Task description:
Report every line of the records below that includes the string "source".

─── Material provided ───

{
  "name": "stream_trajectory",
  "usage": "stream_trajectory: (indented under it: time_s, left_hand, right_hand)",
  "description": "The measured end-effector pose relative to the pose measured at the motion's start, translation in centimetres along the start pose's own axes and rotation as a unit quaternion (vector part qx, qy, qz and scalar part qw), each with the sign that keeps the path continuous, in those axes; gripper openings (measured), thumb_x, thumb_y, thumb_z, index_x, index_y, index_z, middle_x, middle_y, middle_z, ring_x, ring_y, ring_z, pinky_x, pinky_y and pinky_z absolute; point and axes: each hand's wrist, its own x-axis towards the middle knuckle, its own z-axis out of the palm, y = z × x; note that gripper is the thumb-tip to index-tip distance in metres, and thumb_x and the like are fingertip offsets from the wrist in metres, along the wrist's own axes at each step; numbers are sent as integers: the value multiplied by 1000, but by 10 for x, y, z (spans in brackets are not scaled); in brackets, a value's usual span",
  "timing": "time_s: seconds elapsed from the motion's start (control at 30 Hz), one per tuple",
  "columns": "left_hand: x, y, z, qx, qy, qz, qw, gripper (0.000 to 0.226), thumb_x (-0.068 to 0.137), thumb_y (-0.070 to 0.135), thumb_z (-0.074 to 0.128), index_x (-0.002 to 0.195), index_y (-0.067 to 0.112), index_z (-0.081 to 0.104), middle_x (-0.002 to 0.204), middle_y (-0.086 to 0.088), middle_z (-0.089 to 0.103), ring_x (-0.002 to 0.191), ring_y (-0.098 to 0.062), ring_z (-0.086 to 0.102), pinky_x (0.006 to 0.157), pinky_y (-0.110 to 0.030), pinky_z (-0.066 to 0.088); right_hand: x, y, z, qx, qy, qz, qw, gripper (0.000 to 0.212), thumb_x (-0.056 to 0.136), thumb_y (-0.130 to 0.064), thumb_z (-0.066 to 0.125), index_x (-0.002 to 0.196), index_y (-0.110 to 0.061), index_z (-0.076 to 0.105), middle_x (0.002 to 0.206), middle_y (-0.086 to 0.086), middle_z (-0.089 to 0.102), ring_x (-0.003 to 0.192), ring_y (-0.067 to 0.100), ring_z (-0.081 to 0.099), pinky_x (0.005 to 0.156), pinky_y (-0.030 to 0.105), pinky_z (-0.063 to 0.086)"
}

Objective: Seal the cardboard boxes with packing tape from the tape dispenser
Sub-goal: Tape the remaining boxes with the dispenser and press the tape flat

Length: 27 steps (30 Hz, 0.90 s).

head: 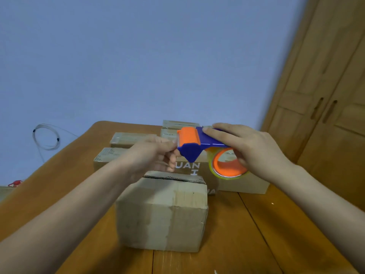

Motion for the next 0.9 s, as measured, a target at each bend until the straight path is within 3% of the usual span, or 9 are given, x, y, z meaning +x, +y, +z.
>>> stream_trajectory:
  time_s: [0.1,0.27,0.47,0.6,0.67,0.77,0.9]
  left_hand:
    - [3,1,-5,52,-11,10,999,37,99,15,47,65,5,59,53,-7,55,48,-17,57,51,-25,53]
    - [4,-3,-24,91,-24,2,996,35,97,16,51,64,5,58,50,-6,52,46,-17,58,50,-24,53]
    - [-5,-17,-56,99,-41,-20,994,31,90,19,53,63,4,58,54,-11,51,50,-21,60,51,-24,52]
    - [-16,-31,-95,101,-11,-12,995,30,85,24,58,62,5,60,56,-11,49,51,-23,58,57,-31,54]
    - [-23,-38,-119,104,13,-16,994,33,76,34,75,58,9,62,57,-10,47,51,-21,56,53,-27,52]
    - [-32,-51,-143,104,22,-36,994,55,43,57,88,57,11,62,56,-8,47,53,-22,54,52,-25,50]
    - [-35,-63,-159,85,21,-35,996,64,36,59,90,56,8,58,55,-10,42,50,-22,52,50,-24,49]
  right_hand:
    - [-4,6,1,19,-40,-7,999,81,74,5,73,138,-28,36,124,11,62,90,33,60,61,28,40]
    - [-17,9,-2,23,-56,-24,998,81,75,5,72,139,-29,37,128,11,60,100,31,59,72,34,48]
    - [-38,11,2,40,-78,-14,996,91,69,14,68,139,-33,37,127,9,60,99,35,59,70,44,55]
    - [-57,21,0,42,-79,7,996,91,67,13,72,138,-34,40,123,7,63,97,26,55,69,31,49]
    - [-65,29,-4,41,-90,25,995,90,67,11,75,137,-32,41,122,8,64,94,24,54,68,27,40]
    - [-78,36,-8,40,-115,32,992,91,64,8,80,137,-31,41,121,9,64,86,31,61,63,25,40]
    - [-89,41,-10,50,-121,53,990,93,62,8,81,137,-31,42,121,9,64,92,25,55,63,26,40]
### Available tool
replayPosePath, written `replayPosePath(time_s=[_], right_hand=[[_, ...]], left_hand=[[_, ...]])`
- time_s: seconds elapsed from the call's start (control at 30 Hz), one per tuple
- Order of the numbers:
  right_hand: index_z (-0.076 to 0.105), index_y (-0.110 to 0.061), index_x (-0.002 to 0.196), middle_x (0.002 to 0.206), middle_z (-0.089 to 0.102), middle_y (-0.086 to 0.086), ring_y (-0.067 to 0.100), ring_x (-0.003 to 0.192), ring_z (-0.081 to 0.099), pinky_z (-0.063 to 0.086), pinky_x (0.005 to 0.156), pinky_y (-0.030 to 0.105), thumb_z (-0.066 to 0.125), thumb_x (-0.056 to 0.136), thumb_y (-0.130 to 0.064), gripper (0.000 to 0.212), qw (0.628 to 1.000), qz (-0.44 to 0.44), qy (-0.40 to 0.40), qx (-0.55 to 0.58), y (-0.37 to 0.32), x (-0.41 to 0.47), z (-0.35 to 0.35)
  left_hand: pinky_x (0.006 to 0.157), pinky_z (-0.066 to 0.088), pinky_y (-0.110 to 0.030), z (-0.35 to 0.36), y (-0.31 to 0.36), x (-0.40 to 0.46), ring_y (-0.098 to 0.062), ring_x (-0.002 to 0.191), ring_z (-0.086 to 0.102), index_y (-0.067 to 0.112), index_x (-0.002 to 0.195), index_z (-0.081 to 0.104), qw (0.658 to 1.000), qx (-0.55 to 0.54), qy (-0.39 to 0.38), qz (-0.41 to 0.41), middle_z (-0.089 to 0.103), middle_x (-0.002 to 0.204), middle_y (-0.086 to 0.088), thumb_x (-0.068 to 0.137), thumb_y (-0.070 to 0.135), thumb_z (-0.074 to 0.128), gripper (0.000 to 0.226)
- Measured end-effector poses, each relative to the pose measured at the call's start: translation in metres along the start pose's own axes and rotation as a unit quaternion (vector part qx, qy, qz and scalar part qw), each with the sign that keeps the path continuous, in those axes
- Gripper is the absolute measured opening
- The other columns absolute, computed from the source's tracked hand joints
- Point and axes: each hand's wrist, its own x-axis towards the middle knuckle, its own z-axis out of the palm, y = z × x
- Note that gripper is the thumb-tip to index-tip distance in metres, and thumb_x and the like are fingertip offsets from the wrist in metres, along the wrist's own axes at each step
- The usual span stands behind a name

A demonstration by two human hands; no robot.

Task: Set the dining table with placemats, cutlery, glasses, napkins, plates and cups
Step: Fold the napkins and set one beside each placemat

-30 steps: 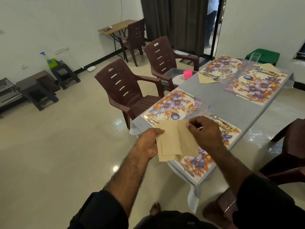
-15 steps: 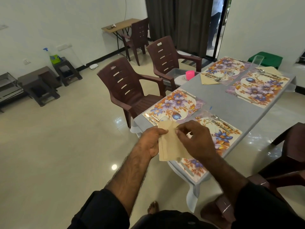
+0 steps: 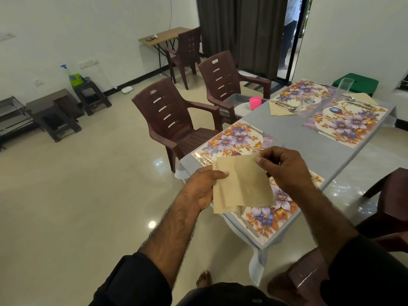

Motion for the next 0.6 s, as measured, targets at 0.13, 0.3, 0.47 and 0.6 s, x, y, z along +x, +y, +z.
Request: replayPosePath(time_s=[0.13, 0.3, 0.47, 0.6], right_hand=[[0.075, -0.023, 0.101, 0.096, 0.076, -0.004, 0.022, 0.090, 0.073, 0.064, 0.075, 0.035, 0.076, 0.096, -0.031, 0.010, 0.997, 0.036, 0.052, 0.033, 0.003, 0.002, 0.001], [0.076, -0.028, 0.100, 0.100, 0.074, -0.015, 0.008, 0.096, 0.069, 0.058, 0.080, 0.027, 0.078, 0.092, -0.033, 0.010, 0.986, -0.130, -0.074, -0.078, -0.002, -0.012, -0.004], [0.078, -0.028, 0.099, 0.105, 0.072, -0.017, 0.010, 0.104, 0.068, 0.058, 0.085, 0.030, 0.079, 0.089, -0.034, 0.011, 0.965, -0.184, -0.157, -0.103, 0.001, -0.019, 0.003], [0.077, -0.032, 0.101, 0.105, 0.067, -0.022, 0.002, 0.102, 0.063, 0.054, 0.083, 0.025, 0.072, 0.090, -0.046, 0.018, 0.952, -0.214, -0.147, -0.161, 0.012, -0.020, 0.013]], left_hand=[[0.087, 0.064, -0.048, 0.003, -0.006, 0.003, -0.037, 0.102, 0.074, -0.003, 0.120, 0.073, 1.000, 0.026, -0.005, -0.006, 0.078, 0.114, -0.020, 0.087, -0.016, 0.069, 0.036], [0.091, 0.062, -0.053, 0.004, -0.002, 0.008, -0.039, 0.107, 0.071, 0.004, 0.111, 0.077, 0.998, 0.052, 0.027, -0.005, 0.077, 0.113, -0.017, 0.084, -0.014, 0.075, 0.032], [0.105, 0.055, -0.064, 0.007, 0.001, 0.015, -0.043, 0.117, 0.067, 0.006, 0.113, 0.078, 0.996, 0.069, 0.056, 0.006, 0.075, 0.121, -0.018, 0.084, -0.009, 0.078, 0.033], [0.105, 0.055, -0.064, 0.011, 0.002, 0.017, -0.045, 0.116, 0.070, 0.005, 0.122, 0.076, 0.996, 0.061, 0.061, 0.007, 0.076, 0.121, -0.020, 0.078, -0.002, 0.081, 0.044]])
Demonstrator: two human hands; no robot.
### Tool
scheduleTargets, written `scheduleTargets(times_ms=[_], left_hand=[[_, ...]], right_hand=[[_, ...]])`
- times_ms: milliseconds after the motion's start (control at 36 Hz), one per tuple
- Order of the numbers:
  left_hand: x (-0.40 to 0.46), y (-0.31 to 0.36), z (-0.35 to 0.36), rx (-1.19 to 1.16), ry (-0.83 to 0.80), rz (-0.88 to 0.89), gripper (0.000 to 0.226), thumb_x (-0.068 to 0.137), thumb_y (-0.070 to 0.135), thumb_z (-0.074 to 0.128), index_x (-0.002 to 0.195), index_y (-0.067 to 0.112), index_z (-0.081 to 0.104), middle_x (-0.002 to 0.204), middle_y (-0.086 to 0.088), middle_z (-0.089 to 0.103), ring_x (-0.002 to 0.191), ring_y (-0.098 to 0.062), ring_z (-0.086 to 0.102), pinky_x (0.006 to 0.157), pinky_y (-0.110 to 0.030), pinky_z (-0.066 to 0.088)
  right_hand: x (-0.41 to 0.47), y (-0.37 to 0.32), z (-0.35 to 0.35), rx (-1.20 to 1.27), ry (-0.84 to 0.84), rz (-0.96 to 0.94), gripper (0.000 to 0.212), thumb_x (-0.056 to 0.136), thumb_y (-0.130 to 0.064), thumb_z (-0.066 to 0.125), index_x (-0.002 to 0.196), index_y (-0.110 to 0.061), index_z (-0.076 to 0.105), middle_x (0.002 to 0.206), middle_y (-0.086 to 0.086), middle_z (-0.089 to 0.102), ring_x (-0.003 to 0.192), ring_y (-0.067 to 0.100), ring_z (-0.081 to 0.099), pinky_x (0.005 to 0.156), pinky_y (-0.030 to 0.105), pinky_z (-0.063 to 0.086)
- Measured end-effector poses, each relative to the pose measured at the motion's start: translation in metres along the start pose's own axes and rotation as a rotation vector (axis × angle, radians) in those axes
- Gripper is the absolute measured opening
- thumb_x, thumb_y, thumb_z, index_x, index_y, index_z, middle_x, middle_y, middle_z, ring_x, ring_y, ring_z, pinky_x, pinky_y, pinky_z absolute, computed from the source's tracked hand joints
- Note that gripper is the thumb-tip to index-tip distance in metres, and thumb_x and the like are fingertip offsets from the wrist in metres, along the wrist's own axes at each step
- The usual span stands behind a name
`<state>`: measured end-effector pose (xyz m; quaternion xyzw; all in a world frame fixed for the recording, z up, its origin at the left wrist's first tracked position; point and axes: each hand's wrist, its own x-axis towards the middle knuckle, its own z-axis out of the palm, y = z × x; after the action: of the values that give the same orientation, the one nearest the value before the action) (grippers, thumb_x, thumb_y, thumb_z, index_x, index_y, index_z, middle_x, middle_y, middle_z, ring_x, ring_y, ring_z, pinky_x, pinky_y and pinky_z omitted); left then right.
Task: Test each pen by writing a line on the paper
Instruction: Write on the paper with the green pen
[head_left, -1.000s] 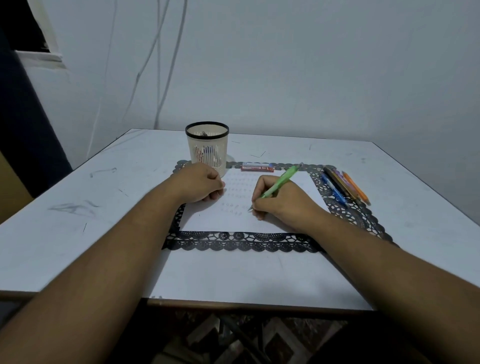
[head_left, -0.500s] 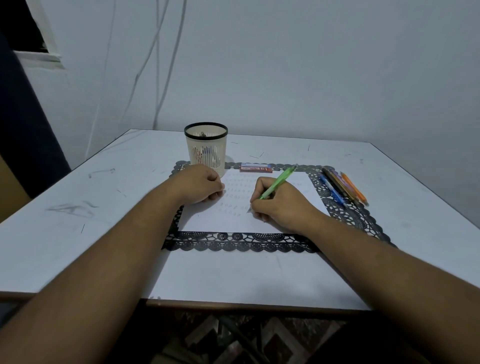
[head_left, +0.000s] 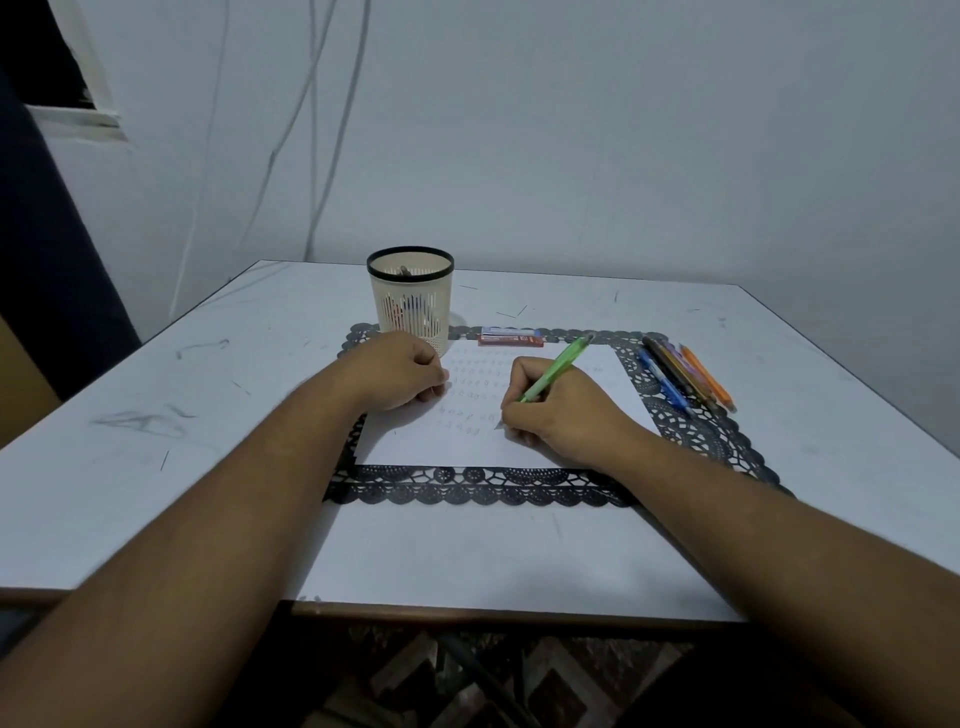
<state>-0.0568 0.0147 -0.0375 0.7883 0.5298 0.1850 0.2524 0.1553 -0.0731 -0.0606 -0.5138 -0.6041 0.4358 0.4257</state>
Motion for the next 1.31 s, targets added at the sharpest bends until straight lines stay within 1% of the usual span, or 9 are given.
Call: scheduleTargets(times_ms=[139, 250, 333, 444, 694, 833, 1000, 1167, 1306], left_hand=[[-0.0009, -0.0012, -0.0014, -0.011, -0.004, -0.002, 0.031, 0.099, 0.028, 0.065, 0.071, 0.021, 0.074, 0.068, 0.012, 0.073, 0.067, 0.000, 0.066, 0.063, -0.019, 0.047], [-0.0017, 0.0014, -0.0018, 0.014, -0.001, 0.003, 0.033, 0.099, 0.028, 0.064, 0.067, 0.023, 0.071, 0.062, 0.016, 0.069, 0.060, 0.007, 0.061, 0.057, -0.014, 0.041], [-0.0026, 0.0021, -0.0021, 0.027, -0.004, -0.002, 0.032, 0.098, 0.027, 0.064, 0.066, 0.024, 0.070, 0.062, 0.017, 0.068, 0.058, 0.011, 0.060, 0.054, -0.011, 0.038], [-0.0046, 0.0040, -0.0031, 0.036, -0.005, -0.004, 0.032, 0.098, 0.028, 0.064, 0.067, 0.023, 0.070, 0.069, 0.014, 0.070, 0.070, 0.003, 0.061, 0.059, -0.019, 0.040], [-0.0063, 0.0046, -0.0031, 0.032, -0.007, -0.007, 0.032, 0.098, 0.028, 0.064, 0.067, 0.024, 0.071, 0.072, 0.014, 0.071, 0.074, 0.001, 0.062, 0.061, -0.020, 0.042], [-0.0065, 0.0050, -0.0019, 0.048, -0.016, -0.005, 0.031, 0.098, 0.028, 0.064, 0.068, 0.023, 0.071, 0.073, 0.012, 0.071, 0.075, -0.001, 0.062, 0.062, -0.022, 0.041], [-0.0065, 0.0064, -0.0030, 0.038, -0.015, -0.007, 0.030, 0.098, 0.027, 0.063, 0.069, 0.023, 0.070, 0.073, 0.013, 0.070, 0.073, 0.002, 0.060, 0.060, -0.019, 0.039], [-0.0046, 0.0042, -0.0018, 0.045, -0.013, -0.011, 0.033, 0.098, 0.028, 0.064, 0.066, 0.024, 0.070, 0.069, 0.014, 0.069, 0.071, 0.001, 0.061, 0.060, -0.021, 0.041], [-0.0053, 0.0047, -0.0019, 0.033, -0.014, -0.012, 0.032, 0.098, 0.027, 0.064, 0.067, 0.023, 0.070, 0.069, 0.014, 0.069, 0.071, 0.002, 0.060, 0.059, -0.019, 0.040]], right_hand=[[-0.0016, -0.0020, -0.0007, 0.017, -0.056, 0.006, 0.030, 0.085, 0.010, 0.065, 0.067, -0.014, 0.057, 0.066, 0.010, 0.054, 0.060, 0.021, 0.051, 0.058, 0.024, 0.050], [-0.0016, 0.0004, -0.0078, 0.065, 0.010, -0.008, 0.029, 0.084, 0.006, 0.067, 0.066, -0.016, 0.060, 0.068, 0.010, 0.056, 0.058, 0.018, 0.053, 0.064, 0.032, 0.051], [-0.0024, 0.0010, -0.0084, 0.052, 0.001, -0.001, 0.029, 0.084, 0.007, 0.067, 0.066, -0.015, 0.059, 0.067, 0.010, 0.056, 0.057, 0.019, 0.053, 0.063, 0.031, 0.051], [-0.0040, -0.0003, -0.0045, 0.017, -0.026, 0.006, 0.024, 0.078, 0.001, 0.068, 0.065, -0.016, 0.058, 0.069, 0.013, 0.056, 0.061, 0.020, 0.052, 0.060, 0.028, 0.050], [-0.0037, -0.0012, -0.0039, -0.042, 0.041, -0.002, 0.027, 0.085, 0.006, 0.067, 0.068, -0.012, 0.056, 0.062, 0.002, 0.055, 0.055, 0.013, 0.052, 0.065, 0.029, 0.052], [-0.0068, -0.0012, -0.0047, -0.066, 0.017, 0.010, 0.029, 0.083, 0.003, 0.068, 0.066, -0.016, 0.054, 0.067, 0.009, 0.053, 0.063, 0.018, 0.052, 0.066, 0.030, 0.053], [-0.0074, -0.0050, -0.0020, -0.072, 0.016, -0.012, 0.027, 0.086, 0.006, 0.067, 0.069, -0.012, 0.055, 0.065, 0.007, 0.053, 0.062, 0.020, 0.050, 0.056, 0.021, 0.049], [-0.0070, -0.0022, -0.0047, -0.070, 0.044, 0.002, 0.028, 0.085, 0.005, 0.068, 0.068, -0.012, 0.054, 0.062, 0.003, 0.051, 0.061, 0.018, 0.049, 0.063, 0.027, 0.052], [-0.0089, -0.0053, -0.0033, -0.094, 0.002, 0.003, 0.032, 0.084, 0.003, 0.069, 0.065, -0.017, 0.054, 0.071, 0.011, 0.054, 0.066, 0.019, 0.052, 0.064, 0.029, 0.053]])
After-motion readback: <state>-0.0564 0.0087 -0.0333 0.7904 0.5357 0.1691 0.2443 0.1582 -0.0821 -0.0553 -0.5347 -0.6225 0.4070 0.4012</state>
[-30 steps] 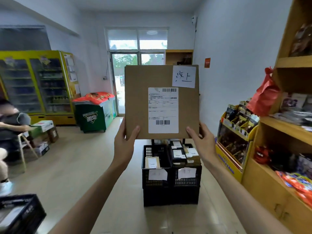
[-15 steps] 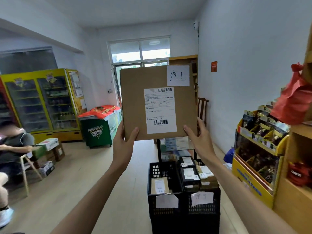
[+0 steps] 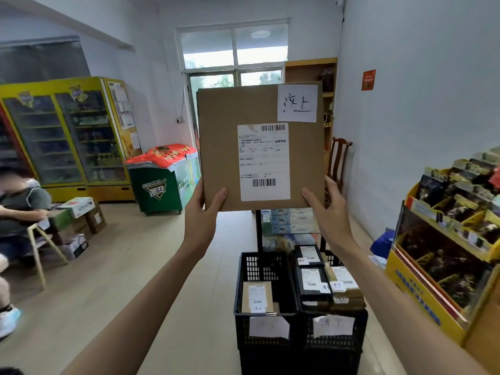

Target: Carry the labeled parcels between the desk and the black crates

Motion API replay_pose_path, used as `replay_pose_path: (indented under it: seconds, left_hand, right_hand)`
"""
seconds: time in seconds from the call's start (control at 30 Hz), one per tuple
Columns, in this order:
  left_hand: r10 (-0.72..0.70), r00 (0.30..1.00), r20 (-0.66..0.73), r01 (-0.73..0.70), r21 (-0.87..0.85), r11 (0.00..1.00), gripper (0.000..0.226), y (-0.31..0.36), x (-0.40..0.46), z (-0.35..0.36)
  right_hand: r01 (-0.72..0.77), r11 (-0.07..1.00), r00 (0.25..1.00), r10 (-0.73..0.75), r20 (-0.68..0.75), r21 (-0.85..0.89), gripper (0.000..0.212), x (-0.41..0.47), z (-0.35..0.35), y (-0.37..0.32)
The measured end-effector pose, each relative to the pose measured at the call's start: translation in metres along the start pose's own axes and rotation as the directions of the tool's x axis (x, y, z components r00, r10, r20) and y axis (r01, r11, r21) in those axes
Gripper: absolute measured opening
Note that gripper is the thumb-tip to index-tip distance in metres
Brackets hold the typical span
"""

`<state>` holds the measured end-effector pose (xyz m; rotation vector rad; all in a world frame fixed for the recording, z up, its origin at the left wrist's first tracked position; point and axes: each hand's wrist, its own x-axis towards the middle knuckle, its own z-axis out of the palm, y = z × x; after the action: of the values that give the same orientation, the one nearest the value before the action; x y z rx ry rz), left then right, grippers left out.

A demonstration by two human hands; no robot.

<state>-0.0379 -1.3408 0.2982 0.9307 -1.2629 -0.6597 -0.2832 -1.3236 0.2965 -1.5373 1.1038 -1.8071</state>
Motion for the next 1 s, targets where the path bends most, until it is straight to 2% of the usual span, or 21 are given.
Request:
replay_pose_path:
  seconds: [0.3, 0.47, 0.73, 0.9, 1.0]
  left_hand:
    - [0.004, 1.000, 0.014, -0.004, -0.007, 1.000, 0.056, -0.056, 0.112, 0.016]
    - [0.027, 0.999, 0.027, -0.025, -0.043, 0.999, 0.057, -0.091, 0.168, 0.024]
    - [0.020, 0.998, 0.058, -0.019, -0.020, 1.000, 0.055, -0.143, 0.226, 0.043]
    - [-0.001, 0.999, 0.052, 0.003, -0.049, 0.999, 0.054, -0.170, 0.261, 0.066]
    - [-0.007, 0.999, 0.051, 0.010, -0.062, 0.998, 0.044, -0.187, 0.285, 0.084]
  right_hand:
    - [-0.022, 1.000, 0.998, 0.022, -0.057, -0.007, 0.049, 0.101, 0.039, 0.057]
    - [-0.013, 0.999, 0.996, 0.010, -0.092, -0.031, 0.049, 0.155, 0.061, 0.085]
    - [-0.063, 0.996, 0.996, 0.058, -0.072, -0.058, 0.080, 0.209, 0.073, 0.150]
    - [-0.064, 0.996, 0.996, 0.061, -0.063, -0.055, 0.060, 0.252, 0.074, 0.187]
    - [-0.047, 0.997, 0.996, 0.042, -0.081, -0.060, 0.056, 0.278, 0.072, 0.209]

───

Answer space:
- The other columns absolute, computed from the source's tracked hand joints
- thumb_x, thumb_y, thumb_z, index_x, index_y, index_z, middle_x, middle_y, middle_z, ring_x, ring_y, ring_z, pinky_x, pinky_y, pinky_z absolute, computed from the source's tracked hand joints

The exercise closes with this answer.